Agent 7 agrees to see the revised partial in January. For the hell of it, I query Editor Gal of a large publisher directly (thanks to ties from Backspace); she agrees to see the partial (version B) in February. Agent 9 does a Q&A at Backspace, and I manage to finagle getting her the partial, via e-mail (version B). Agent 7's reader chimes in. Loved the prologue, hated the first three chapters. Too much focus on the characters; the plot is glacial. Faster! Action! And yes, I can send the full. So, in a burst of creative energy, I compress the first three chapters into one, cutting 4,000 words in the process, and send out the full manuscript, version C.
Here's where it gets tricky. Ready? You'll be quizzed.
In February, I query a favorite author's agent, Agent 10, who requests the partial (version C). I send Agent 9 an e-mail, asking if she'd like to see the revised opening, based on agent feedback; in response, she tells me she's not interested, thanks anyway. I re-pitch to Agent 4, who responds positively. I send her the first 50 pages of version C. Then Editor Gal asks for the full, along with a detailed synopsis. I send it to her (version B), then e-mail Agent 4 to ask if she'd like to see the revised opening. She says sure, so I send her version B. I also get a positive hit from Agent 11, who asks for the first 100 pages (version C). And I query Agent 12, who wants the first 3 chapters and synopsis with the query.
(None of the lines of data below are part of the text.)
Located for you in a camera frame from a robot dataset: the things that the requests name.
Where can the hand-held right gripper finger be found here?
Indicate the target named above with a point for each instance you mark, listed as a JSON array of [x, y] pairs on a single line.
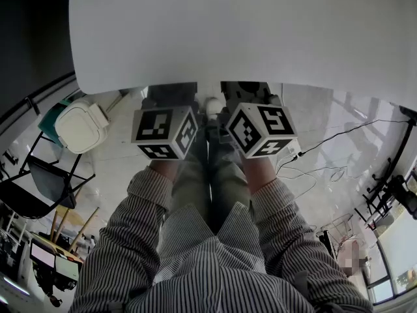
[[264, 95], [234, 96]]

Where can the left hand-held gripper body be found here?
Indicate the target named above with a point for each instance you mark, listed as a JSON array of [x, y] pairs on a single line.
[[156, 129]]

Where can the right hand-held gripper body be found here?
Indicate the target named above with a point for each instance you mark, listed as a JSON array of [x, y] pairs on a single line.
[[260, 129]]

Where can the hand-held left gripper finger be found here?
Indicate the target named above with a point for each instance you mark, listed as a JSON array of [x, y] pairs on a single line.
[[159, 96], [185, 95]]

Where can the person's right forearm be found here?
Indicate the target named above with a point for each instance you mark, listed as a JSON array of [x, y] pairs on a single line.
[[273, 204]]

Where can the person's left forearm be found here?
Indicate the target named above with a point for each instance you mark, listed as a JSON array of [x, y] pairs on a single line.
[[153, 187]]

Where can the white desk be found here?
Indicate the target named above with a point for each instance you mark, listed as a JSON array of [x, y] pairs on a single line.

He gets version B. I query Agent 13, based on his recent sale mentioned in Publishers Marketplace. And I take the plunge and send the partial to the Wizards of the Coast Open Call for Fiction on February 25 (version C).
March: disaster. Editor Gal takes a pass. Agents 11 and 12 take a pass. Agent 4, you guessed it, takes a pass. Agent 7's reader sends feedback that I strongly disagree with, so I take a pass. Agent 10 takes a pass, although she praises the writing. The only good thing? Agent 13 requests the partial. I get that out on March 23. Version B.
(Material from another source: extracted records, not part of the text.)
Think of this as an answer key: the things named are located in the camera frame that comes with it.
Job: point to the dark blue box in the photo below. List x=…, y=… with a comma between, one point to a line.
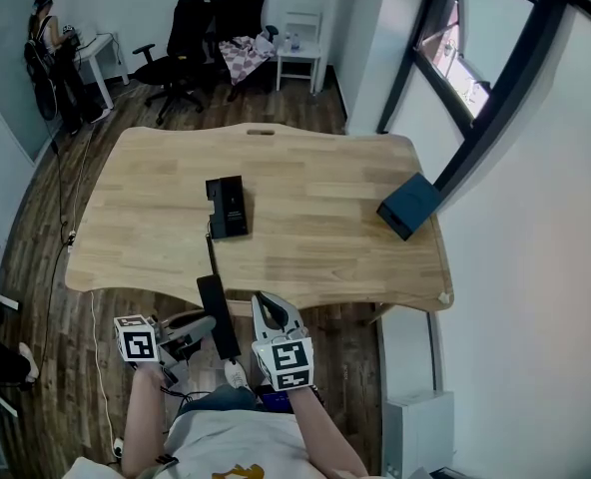
x=409, y=205

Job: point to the person's left forearm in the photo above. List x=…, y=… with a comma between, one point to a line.
x=143, y=417

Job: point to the white wooden chair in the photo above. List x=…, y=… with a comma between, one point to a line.
x=300, y=53

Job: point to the white shoe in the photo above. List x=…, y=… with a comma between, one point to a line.
x=236, y=374

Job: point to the white cabinet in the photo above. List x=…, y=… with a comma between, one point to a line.
x=415, y=432

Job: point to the white desk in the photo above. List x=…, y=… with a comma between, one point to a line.
x=98, y=48

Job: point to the white power strip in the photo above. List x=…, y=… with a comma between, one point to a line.
x=70, y=241

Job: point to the black window frame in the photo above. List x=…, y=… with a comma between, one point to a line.
x=480, y=118

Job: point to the black office chair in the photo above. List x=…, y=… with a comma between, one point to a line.
x=240, y=8
x=180, y=53

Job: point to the blue jeans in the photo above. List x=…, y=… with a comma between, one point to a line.
x=220, y=398

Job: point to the person's right forearm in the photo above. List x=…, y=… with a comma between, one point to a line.
x=320, y=432

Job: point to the black device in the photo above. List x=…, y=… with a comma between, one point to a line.
x=229, y=207

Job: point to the clear plastic bottle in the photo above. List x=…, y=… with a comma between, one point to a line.
x=287, y=43

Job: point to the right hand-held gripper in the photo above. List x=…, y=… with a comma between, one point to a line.
x=288, y=362

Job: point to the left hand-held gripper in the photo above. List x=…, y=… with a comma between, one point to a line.
x=138, y=344

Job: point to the checkered blanket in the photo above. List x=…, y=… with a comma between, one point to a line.
x=243, y=58

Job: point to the clear corner guard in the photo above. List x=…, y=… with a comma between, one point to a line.
x=444, y=298

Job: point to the black clip microphone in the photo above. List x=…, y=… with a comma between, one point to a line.
x=167, y=459

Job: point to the black metal frame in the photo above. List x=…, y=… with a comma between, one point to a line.
x=450, y=473

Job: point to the black telephone handset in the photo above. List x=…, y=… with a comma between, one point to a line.
x=218, y=312

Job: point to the white printed shirt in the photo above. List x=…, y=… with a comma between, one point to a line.
x=235, y=442
April: Agent 5's feedback arrives (on version B). She's super positive about it -- I really nailed it, she says. It takes me about a week to address her minor feedback. I send a love note to Agent 8's assistant. Make that his new assistant, who says that Agent 8 hasn't even cracked it open yet. She agrees that I can send the revised manuscript her way, and that I won't lose my place on line. I send the newly revised manuscript (version D) to Agent 8. A week later (to give Agent 8 a bit of a jump), the full (version D) goes to Agent 5 on April 22.
May: Nothing. Nada. Zilch. Agent 8's assistant tells me on May 16 that Agent 8 still hasn't gotten to it, but she'll contact me once he does. Oh, and Wizards of the Coast won't have results for the Open Call until late summer. ((sigh))
June: I do more research and discover Agent 14, who wants science fiction, fantasy and horror. I send her an e-query; she responds the next day, asking me to e-mail her the detailed synopsis and the first three chapters. Done -- version D. Actually, version E; I started some minor clean up (was's, had's, that kind of thing). Agent 5's on vacation. Agent 8's I don't know where. Agent 13 isn't answering my e-mail queries about the status of the partial.
And here we are, sixteen months after my initial query. Waiting on Agents 5, 8, 13, and 14.
Isn't the life of a wannabe novelist exciting?
But I'm still very much in love with the story and the characters. Here's hoping that one day, one agent will love the GAN as much as I do.
Book Buzz of the Day
Whiskey Sour by J.A. Konrath. And it's not just because the protagonist is a gal named Jacqueline, "Jack" for short. Really. If you like humor mixed with your gore when you read a thriller, this one's for you. Joe (yep, a Backspace member) has a distinct style that makes his book a refreshing change from your standard Gotta-Catch-A-Serial-Killer read. For more on Joe, check out his website (URL mentioned above; link off on the side).
Deal of the Day
From Publishers Marketplace: Film rights to Ally Carter's debut YA novel I'D TELL YOU I LOVE YOU BUT THEN I'D HAVE TO KILL YOU, to Karen Glass at Walt Disney Pictures, in a pre-empt, by Kristin Nelson at Nelson Literary Agency, through Amy Schiffman and Sarah Self at the Gersh Agency. A huge mazel tov to Ally and Kristin (both members of Backspace)! Woo hoo! You both rock!